When the line containing "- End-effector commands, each" is found in the data below, copy it and each line after it through the line containing "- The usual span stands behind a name", exactly and with no others.

> [Data provided]:
_ _ _ _ _
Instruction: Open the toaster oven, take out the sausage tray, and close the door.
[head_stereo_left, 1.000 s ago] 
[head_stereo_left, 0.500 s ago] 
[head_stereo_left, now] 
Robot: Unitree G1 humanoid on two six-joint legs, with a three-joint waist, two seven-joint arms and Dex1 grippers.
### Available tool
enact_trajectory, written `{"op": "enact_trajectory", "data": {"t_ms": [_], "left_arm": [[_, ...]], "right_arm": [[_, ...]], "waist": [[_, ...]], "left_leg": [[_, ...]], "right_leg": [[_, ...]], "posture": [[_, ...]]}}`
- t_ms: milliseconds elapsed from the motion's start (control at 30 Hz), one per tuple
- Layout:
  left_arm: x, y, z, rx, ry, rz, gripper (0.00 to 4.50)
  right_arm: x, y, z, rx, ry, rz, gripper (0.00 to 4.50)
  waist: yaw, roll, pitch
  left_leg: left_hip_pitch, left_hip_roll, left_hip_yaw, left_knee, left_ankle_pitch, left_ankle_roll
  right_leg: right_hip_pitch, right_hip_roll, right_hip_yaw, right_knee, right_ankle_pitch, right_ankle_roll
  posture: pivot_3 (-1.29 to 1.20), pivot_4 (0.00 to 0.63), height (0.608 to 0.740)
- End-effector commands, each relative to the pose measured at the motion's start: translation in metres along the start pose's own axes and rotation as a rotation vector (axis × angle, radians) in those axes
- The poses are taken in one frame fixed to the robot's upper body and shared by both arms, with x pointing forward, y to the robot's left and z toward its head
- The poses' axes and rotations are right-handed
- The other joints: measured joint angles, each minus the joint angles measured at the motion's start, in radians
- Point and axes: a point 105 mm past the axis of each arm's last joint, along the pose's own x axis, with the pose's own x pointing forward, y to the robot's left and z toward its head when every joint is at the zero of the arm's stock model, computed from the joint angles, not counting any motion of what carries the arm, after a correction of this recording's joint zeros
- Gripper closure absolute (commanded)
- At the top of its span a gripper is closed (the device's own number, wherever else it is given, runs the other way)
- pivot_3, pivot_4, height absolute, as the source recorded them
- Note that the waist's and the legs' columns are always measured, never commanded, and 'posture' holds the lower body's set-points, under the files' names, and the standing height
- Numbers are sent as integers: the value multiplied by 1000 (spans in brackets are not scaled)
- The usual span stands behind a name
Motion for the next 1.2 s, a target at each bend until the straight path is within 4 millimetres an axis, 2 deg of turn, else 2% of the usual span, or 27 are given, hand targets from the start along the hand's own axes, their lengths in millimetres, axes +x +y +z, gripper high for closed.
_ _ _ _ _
> [Answer to this task]:
- End-effector commands, each relative to the pose measured at the motion's start: translation in metres along the start pose's own axes and rotation as a rotation vector (axis × angle, radians) in those axes
- The poses are taken in one frame fixed to the robot's upper body and shared by both arms, with x pointing forward, y to the robot's left and z toward its head
- The poses' axes and rotations are right-handed
- The other joints: measured joint angles, each minus the joint angles measured at the motion's start, in radians
- Point and axes: a point 105 mm past the axis of each arm's last joint, along the pose's own x axis, with the pose's own x pointing forward, y to the robot's left and z toward its head when every joint is at the zero of the arm's stock model, computed from the joint angles, not counting any motion of what carries the arm, after a correction of this recording's joint zeros
- Gripper closure absolute (commanded)
- At the top of its span a gripper is closed (the device's own number, wherever else it is given, runs the other way)
- pivot_3, pivot_4, height absolute, as the source recorded them
- Note that the waist's and the legs' columns are always measured, never commanded, and 'posture' holds the lower body's set-points, under the files' names, and the standing height
- Numbers are sent as integers: the value multiplied by 1000 (spans in brackets are not scaled)
- The usual span stands behind a name

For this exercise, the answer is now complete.